[WHAT TO DO]
Could you give the data that follows again exactly, without its pictures?

:: COLLECTED MATERIAL

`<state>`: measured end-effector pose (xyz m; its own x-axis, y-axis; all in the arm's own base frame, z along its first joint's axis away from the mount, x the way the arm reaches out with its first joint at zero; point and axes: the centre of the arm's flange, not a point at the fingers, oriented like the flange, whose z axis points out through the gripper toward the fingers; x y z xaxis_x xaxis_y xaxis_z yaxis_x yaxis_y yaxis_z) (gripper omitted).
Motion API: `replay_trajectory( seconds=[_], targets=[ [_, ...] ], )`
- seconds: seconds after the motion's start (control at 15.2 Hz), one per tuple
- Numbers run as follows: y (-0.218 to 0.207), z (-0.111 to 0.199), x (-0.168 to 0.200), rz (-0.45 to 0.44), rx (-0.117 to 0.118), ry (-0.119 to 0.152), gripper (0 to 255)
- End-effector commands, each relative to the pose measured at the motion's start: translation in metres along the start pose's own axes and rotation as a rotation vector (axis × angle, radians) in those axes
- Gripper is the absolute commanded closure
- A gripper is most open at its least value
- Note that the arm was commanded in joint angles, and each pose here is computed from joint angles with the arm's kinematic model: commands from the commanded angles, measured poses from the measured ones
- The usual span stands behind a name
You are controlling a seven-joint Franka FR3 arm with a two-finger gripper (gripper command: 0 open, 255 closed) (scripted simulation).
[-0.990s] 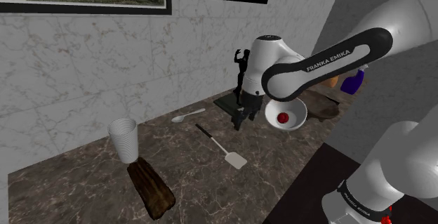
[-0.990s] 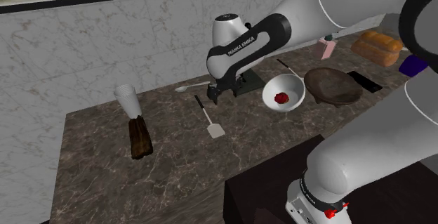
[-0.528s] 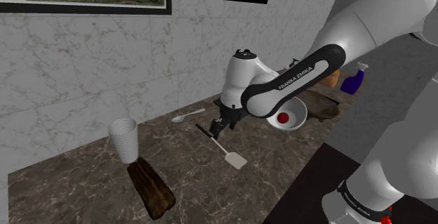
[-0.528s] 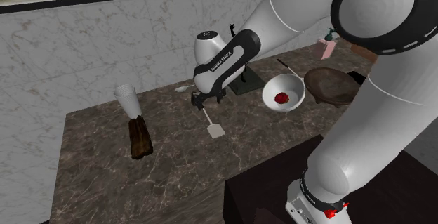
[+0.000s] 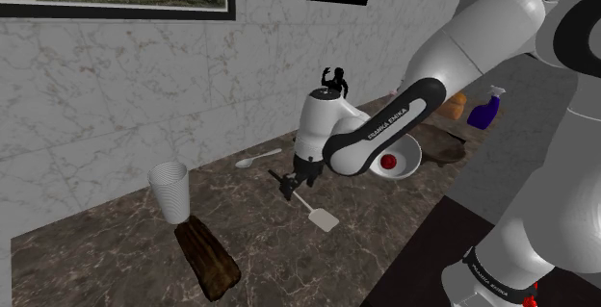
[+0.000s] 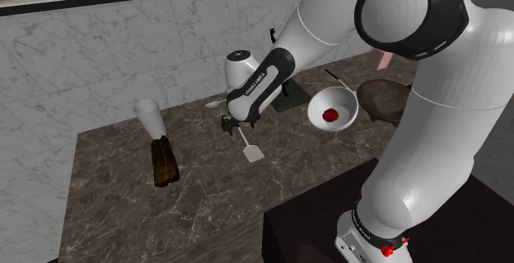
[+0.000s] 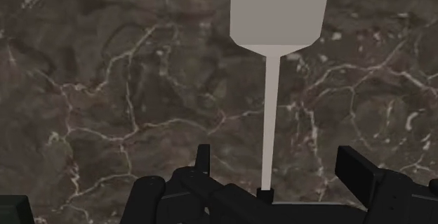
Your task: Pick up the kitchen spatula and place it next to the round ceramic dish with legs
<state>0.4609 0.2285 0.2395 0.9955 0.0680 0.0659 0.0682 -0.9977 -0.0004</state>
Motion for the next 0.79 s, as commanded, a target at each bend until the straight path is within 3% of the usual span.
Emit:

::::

[RESULT BELOW]
`<state>`: measured end-effector pose (xyz m; its own x-axis, y-axis; all in the arm's own base frame, z along its first joint's axis away from the mount, x the way the arm reaches out with its first joint at zero; point and axes: the centre of the arm's flange, not a point at the fingers, oriented like the flange, whose z axis points out through the gripper toward the fingers; x y z xaxis_x xaxis_y xaxis_z yaxis_x yaxis_y yaxis_z) (gripper omitted).
Motion API: `replay_trajectory( seconds=[_], targets=[ [_, ...] ], )`
- seconds: seconds after the motion's start (control at 15.2 Hz), one per tuple
- Numbers run as follows: y (-0.218 to 0.207), z (-0.111 to 0.199), x (-0.168 to 0.200), rz (-0.45 to 0.44), rx (-0.117 to 0.118), ry (-0.119 to 0.152), gripper (0 to 255)
- End-effector commands, each relative to the pose measured at the motion's start: translation in metres along the start pose's own axes and rotation as a rotation vector (axis × angle, radians) in those axes
- Gripper is the absolute commanded closure
- A gripper is most open at its least value
- Note that the arm was commanded in joint angles, and each pose here is computed from joint angles with the arm's kinematic model: commands from the commanded angles, measured poses from the measured ones
- The usual span stands behind a name
You are controlling a seven-joint Franka FR3 arm with a two-finger gripper (gripper command: 0 open, 255 closed) (scripted simulation).
[-0.990s] 
[-0.990s] 
[-0.528s] 
[-0.528s] 
[+0.000s] 
[+0.000s] 
[+0.000s] 
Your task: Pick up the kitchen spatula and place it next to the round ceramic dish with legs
<state>0.4609 0.2285 0.2395 0.9955 0.0680 0.0659 0.0682 -0.9977 -0.0004</state>
Motion for the next 0.79 s, as commanded, a target at each bend until the straight path is within 3% of the usual span.
Emit:

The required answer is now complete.